There has been an increase in interest in missions that drive significantly longer distances per day than what has currently been performed. For example, Endurance-A proposes driving several kilometers a day in order to reach its target traverse of 2000 km in 4 years. Additionally, some of these proposed missions, including Endurance-A and rovers for Permanently Shadowed Regions (PSRs) of the moon, require autonomous driving and absolute localization in darkness. Endurance-A proposes to drive 1200 km of its total traverse at night. The lack of natural light available during these missions limits what can be used as visual landmarks and the range at which landmarks can be observed. In order for planetary rovers to traverse long-ranges, onboard absolute localization is critical to the rover's ability to maintain its planned trajectory and avoid known hazardous regions. Currently, the localization performed onboard rovers is relative to the rover's frame of reference and is performed through the integration of wheel and visual odometry and inertial measurements. To accomplish absolute localization, a “ground-in-the-loop” (GITL) operation is performed wherein a human operator matches local maps or images from onboard with orbital images and maps. This GITL operation places a limit on the distance that can be driven in a day to a few hundred meters, which is the distance that the rover can maintain acceptable localization error via relative methods. Previous work has shown that using craters as landmarks is a promising approach for performing absolute localization on the moon during the day. In this work we present a method of absolute localization that utilizes craters as landmarks and matches detected crater edges on the surface with known craters in orbital maps.
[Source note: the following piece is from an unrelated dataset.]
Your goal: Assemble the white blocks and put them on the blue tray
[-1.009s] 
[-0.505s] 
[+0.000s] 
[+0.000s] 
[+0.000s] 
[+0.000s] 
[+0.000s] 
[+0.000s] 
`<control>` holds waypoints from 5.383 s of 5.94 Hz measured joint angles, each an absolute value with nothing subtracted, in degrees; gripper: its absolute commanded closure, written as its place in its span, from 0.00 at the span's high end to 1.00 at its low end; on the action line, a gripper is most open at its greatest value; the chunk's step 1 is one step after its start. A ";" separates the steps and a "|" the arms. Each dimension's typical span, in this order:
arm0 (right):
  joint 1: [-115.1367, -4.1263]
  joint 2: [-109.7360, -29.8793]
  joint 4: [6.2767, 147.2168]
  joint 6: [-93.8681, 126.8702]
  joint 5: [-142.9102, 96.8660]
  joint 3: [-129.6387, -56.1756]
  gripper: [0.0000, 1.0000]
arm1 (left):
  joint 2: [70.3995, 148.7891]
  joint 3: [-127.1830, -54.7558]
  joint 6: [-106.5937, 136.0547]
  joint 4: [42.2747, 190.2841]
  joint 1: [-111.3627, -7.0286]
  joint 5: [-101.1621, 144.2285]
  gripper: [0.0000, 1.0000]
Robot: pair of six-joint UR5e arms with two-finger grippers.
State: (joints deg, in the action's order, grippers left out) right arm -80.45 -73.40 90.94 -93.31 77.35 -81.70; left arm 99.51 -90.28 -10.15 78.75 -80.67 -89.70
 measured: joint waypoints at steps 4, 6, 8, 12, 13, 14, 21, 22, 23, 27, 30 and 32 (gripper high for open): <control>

We focus on a localization method based on a perception system which has an external illuminator and a stereo camera. While other methods based on lidar exist, lidar is not currently planned for deployment on the current proposed nighttime and PSR missions. In this paper, we evaluate (1) both monocular and stereo based surface crater edge detection techniques, (2) methods of scoring the crater edge matches for optimal localization, and (3) localization performance on simulated Lunar surface imagery at night. We demonstrate that this technique shows promise for maintaining absolute localization error of less than 10 m required for most planetary rover missions.